▶ [EXERCISE DIRECTIONS] Print the line that has "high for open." in it, then every remaining line of the data, exactly and without anything extra.

▶ [TASK INPUTS]
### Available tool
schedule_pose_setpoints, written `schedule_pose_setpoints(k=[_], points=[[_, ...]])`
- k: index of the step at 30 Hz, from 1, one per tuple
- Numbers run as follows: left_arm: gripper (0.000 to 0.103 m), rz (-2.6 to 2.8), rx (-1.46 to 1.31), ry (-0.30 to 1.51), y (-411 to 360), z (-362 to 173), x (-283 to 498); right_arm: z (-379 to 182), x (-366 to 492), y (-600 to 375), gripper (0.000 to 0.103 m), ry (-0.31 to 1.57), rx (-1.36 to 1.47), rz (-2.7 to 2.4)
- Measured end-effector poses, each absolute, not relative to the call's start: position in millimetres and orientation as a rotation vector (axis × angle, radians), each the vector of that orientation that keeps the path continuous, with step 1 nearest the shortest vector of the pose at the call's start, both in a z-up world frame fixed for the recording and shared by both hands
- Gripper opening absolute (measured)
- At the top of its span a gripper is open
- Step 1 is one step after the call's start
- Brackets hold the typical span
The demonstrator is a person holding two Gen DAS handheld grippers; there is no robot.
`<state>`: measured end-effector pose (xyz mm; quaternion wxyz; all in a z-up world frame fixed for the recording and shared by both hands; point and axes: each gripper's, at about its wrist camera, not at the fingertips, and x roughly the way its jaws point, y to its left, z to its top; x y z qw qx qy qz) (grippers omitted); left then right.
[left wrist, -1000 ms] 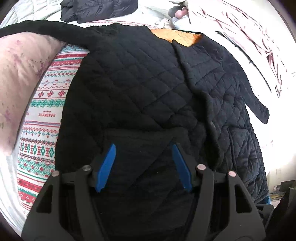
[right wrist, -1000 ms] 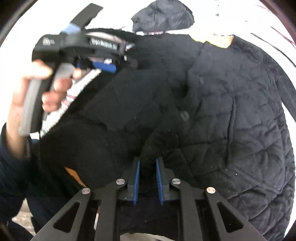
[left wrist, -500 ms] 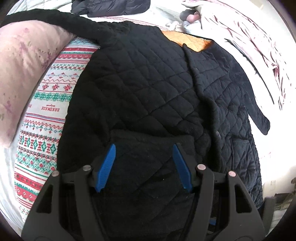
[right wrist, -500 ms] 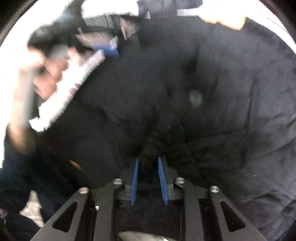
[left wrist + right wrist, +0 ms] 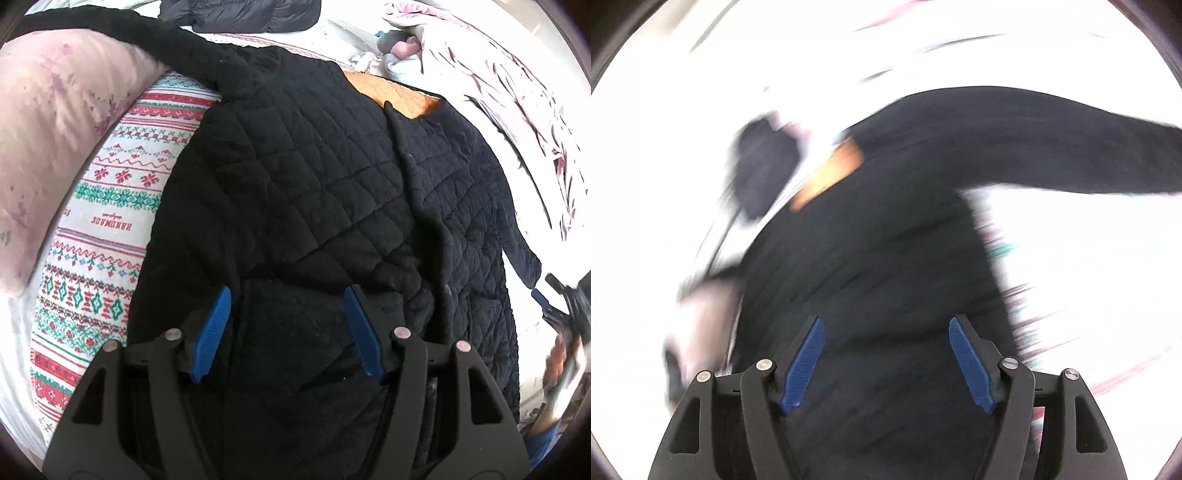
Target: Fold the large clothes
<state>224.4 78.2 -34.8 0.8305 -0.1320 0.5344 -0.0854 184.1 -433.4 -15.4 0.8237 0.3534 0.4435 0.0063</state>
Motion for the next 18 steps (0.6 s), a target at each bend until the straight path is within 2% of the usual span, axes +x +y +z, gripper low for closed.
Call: schedule_pose_setpoints(k=[3,5,12,16,17,18], points=[[0.065,-0.187,-0.265,1.138,73.3,-36.1,228.1,-47.9,184.1,-522.0,0.071,0.814,1.038,-0.152],[0.065,-0.196,-0.257,1.132,68.0,-36.3,230.5,-60.0,175.3,-563.3,0.071,0.723,1.124,-0.248],[0.065,-0.294,-0.237,1.074,40.1,-30.3,231.3,-90.5,179.2,-622.1,0.071,0.628,1.197,-0.430],[0.065,-0.377,-0.195,1.025,13.4,-23.9,224.6,-88.0,191.2,-641.0,0.071,0.558,1.172,-0.457],[0.066,-0.390,-0.191,1.017,7.7,-23.0,223.5,-85.5,194.3,-639.8,0.068,0.546,1.160,-0.478],[0.066,-0.409,-0.190,1.010,1.3,-22.6,222.0,-83.1,197.7,-638.0,0.053,0.542,1.150,-0.487]])
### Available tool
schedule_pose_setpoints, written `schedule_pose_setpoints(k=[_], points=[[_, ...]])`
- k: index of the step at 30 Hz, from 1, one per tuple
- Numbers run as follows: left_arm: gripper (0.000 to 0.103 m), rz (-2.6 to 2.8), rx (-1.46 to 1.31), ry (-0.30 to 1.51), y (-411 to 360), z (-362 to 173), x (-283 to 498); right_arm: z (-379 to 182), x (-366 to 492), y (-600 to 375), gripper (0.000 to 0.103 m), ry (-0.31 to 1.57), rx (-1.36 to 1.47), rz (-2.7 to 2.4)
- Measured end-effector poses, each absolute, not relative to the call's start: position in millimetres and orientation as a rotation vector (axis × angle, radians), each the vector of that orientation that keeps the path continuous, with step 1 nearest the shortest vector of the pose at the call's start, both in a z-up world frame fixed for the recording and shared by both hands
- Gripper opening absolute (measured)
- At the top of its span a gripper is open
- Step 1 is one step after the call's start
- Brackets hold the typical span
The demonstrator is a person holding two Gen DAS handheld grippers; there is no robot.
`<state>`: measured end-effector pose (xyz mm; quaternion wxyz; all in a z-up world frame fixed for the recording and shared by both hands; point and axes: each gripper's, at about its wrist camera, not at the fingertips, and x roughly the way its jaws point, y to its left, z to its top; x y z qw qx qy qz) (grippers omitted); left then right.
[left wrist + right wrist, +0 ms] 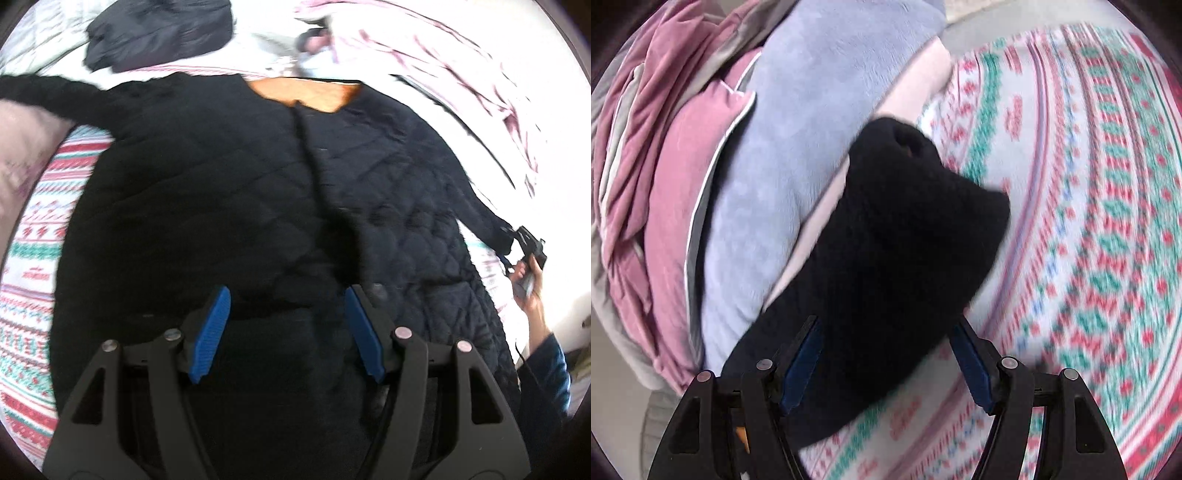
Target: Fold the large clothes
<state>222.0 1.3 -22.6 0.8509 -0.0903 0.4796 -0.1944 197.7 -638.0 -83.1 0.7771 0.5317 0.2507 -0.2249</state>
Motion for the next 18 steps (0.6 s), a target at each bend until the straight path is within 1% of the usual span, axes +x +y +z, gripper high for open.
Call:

▶ [WRITTEN ANSWER]
Motion for the next 18 steps (0.6 s), a target at each bend until the straight path is within 1% of the usual span, axes +x +y +z, gripper high for open.
Call:

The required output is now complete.